◆ REQUIRED WORK:
This task calls for the lines below starting at the one containing "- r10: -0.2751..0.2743" and ending at the one containing "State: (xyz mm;", repeated exactly with both ends kept and pictures left out.

=== DATA BELOW ===

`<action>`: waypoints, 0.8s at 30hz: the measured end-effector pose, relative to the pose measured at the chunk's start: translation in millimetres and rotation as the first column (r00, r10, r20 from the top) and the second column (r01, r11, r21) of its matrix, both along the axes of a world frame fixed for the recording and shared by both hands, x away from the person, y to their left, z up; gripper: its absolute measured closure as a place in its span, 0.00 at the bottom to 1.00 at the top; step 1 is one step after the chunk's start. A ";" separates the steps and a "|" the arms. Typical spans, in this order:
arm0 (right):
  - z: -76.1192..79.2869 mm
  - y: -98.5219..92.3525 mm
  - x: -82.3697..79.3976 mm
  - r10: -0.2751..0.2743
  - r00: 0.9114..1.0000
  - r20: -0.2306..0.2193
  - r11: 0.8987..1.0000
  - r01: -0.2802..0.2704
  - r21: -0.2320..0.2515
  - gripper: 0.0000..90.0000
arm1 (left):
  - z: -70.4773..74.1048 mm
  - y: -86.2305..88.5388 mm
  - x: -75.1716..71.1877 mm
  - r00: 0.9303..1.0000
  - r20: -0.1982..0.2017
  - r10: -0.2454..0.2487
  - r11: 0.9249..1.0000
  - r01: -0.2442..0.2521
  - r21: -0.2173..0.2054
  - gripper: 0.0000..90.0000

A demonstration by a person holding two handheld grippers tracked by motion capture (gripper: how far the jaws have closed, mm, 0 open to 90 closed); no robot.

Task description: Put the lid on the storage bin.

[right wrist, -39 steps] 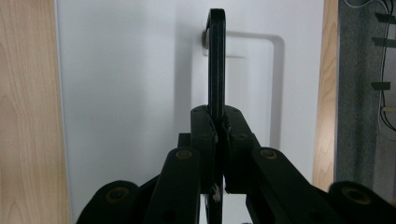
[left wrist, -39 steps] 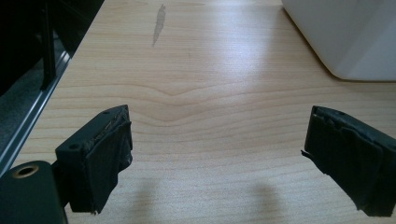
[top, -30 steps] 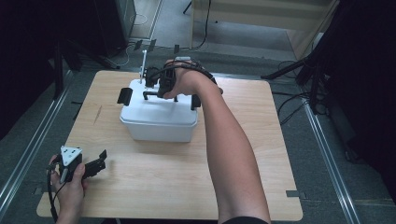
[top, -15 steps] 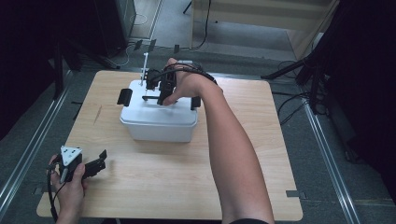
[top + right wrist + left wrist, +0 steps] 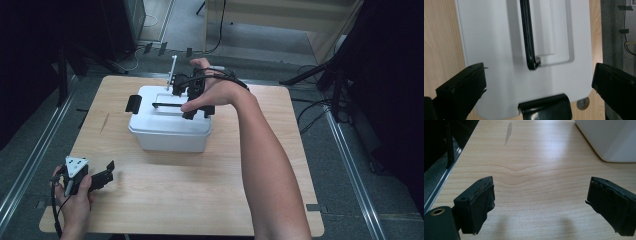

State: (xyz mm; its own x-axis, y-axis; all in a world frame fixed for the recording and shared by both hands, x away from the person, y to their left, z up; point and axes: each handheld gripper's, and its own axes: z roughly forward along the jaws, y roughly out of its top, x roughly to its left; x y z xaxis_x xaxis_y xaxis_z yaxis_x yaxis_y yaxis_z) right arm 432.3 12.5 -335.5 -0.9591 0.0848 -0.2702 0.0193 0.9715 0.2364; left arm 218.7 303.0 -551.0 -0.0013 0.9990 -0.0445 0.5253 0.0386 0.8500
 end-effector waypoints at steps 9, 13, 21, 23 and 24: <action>-3.1 -30.4 -2.1 -0.043 0.999 -0.006 0.999 0.043 -0.002 0.00 | -0.3 -1.0 0.3 1.000 0.006 0.002 1.000 -0.002 0.005 0.09; -4.5 -42.0 -4.0 -0.042 0.999 -0.009 0.999 0.042 0.008 0.00 | -0.1 -0.9 0.2 1.000 0.003 0.000 1.000 0.000 0.007 0.09; -4.3 -65.7 -6.8 -0.067 0.998 -0.010 0.998 0.067 0.018 0.00 | -0.1 -1.3 0.1 1.000 0.004 0.000 1.000 0.000 0.010 0.09; -5.3 -72.4 -7.3 -0.077 0.997 -0.015 0.997 0.077 0.016 0.00 | 0.0 -1.3 0.0 1.000 0.003 0.000 1.000 0.000 0.011 0.09; -6.0 -75.7 -7.5 -0.078 0.997 -0.015 0.997 0.078 0.015 0.00 | 0.0 -1.4 0.0 1.000 0.003 0.000 1.000 0.000 0.011 0.09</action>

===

◆ EXERCISE RESPONSE:
  - r10: -0.2751..0.2743
  - r00: 0.9114..1.0000
  - r20: -0.2306..0.2193
  - r11: 0.8987..1.0000
  - r01: -0.2802..0.2704
  - r21: -0.2320..0.2515
  - gripper: 0.0000..90.0000
arm1 (left):
  - z: -70.4773..74.1048 mm
  - y: -86.2305..88.5388 mm
  - x: -75.1716..71.1877 mm
  - r00: 0.9303..1.0000
  - r20: -0.1982..0.2017
  - r10: -0.2454..0.2487
  - r11: 0.9249..1.0000
  - r01: -0.2442..0.2521
  - r21: -0.2173..0.2054
  - gripper: 0.0000..90.0000

A demonstration by a person holding two handheld grippers tracked by motion capture (gripper: how far the jaws have closed, mm, 0 open to 90 closed); no robot.

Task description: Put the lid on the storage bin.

[right wrist, -39 steps] 
[left wrist, -39 steps] 
[top, -30 steps] 
[top, -15 steps] 
[top + right wrist + left wrist, +0 steps] 

State: (xyz mm; its own x-axis, y-axis; all in a world frame fixed for the recording and shared by both hands, x away from the person, y to their left, z up; point and axes: each handheld gripper's, and its own axes: z roughly forward along the jaws, y roughly out of its top, x roughly to its left; x y z xaxis_x xaxis_y xaxis_z yaxis_x yaxis_y yaxis_z) right arm 432.3 12.5 -335.5 -0.9591 0.0848 -0.2702 0.0193 0.9715 0.2364; left arm 218.7 303.0 -551.0 -0.0013 0.9990 -0.0445 0.5253 0.0386 0.8500

This exercise has now been finished.